> [Aim of the task]
Where the listing below reaches the line containing "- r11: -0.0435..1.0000", start writing out lines exactly, and stop once the line containing "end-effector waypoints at" has been written.

____

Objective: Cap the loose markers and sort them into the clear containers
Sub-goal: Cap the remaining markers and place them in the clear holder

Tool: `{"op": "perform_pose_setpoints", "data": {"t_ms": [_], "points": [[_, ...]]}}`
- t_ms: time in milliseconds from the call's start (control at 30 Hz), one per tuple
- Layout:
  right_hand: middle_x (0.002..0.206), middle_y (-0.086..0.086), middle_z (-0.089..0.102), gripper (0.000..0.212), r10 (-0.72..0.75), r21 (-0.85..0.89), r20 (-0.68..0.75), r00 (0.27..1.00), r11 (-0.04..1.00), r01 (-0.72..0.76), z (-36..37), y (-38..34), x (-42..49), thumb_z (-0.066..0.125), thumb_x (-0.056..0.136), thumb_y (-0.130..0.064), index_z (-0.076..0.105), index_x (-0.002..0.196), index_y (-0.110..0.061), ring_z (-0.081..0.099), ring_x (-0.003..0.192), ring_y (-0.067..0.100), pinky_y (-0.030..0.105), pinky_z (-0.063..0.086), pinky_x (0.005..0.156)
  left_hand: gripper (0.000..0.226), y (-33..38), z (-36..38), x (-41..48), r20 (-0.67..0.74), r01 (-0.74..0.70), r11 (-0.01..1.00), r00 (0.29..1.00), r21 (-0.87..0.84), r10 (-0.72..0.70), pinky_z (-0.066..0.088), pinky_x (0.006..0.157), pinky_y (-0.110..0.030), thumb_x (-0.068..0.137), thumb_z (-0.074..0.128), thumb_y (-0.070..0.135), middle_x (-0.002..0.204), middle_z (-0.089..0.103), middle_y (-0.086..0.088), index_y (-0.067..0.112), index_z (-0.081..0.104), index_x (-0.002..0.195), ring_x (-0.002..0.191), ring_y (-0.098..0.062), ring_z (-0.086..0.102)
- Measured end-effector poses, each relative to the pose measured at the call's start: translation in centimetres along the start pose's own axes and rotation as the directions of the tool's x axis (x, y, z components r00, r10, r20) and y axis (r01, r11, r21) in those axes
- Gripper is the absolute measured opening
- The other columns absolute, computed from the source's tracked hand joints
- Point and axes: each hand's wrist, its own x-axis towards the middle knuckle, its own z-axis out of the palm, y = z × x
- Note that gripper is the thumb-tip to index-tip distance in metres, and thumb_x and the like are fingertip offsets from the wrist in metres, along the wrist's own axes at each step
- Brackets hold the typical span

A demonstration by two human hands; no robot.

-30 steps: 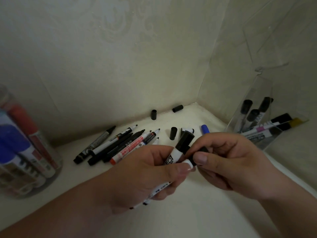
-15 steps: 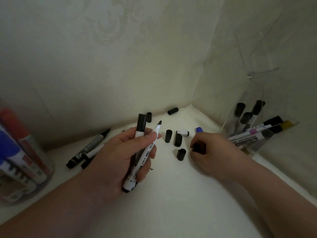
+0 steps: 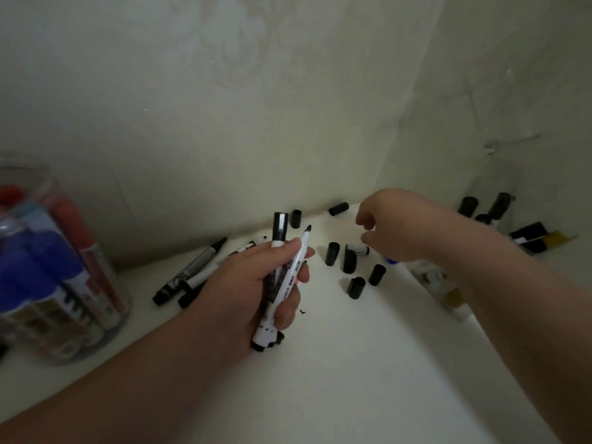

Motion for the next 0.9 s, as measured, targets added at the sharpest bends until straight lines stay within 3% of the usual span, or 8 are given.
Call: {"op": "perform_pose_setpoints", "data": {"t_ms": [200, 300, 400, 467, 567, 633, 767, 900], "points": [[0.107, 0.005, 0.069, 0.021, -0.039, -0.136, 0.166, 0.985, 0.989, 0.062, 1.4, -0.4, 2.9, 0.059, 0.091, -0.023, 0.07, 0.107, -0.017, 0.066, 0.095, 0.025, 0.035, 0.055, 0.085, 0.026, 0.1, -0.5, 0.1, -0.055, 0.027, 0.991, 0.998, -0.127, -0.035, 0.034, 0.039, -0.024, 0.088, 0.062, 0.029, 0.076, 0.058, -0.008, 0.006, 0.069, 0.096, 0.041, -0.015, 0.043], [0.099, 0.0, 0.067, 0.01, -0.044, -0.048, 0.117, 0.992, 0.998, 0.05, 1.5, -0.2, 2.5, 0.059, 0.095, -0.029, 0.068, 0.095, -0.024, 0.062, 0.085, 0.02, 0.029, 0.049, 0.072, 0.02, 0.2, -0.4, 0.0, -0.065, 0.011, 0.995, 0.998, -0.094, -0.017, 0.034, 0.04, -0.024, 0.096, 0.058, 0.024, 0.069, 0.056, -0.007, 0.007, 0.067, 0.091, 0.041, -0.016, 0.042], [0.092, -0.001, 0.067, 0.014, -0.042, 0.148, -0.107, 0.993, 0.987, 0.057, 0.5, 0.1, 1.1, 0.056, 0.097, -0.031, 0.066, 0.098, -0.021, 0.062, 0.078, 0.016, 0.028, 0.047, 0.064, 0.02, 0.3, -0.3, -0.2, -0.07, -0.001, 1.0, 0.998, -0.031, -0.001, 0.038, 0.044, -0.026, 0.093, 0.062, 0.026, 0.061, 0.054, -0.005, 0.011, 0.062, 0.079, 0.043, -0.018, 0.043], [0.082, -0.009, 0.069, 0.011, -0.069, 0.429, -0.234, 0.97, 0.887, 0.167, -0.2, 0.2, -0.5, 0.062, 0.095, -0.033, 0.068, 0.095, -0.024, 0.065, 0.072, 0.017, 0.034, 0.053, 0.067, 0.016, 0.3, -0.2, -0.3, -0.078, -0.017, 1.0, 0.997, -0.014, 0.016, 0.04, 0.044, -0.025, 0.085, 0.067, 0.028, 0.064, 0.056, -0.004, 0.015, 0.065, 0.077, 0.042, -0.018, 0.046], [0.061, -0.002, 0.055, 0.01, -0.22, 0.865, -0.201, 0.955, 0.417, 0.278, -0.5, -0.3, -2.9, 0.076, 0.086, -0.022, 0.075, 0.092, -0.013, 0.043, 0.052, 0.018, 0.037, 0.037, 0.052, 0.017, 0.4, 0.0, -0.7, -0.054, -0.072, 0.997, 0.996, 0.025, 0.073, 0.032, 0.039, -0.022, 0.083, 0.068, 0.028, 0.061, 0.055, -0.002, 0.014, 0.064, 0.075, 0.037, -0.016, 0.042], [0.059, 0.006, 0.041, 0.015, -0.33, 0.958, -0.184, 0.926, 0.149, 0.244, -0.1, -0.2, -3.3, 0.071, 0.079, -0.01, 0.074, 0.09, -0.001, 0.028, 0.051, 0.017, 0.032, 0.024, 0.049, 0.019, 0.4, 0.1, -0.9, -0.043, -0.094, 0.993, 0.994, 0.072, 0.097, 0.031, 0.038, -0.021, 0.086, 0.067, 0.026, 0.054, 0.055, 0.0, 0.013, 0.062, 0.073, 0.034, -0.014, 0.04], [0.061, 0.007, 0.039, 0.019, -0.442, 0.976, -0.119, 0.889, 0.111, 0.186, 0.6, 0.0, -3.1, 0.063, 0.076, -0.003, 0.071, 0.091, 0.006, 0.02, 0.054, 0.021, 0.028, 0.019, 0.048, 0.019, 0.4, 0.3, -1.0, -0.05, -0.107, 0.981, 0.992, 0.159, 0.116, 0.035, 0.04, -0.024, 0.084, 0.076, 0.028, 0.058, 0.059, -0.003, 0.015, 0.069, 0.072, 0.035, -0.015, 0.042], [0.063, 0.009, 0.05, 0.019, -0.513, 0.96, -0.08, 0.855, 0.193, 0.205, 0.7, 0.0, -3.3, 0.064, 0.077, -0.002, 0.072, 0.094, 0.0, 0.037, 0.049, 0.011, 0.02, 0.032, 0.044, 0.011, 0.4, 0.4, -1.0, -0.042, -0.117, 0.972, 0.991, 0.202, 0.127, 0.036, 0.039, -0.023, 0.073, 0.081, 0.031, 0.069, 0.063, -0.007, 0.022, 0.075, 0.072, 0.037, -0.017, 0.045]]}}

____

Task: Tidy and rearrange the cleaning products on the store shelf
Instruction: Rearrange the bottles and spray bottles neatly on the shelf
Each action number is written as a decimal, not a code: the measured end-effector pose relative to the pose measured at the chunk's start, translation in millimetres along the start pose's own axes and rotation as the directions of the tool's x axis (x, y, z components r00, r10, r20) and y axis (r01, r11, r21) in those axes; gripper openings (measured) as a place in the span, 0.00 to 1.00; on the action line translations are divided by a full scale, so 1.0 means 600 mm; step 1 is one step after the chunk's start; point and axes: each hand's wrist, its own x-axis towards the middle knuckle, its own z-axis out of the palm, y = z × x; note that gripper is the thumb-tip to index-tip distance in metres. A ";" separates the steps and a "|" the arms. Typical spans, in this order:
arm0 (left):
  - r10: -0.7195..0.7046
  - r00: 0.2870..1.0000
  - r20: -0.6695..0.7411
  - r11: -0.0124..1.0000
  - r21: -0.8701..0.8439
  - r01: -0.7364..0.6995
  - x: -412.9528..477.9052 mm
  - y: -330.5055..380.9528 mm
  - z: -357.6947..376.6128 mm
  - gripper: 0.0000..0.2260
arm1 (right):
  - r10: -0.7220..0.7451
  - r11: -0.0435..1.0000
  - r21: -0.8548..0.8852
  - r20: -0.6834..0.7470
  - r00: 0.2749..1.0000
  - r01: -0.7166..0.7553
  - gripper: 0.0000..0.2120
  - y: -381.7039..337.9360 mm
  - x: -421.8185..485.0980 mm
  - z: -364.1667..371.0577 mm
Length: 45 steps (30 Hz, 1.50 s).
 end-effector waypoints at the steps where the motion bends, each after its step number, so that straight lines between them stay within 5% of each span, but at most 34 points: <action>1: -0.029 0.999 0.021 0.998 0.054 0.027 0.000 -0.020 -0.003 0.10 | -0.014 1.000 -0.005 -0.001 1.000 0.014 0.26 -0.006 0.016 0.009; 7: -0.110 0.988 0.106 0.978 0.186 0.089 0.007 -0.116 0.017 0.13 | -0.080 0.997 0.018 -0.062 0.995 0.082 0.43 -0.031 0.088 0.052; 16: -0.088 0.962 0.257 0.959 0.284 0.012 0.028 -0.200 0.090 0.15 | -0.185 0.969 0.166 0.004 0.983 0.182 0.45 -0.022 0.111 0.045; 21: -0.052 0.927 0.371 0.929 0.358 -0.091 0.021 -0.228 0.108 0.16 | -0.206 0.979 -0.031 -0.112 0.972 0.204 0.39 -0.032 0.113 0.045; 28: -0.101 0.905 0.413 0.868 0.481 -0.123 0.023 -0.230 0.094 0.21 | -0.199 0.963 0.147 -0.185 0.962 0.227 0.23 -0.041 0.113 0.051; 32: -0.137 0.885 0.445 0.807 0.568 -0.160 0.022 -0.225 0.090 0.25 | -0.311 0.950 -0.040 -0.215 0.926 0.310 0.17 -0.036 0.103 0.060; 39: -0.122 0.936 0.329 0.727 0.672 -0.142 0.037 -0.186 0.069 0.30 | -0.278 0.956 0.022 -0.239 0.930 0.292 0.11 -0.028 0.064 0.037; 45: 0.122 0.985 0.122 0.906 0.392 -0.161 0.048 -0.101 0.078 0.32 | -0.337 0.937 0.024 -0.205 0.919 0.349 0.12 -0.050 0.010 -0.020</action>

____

> [Solution to the exercise]
  - r11: -0.0435..1.0000
  - r21: -0.8548..0.8852
  - r20: -0.6834..0.7470
  - r00: 0.2749..1.0000
  - r01: -0.7166..0.7553
  - gripper: 0.0000..0.2120
  - y: -381.7039..337.9360 mm
  - x: -421.8185..485.0980 mm
  - z: -364.1667..371.0577 mm
Length: 45 steps (30 Hz, 1.50 s).
 end-effector waypoints at the steps where the motion bends, each after its step number, so that straight lines between them stay within 5% of each span, but at most 34 points: <action>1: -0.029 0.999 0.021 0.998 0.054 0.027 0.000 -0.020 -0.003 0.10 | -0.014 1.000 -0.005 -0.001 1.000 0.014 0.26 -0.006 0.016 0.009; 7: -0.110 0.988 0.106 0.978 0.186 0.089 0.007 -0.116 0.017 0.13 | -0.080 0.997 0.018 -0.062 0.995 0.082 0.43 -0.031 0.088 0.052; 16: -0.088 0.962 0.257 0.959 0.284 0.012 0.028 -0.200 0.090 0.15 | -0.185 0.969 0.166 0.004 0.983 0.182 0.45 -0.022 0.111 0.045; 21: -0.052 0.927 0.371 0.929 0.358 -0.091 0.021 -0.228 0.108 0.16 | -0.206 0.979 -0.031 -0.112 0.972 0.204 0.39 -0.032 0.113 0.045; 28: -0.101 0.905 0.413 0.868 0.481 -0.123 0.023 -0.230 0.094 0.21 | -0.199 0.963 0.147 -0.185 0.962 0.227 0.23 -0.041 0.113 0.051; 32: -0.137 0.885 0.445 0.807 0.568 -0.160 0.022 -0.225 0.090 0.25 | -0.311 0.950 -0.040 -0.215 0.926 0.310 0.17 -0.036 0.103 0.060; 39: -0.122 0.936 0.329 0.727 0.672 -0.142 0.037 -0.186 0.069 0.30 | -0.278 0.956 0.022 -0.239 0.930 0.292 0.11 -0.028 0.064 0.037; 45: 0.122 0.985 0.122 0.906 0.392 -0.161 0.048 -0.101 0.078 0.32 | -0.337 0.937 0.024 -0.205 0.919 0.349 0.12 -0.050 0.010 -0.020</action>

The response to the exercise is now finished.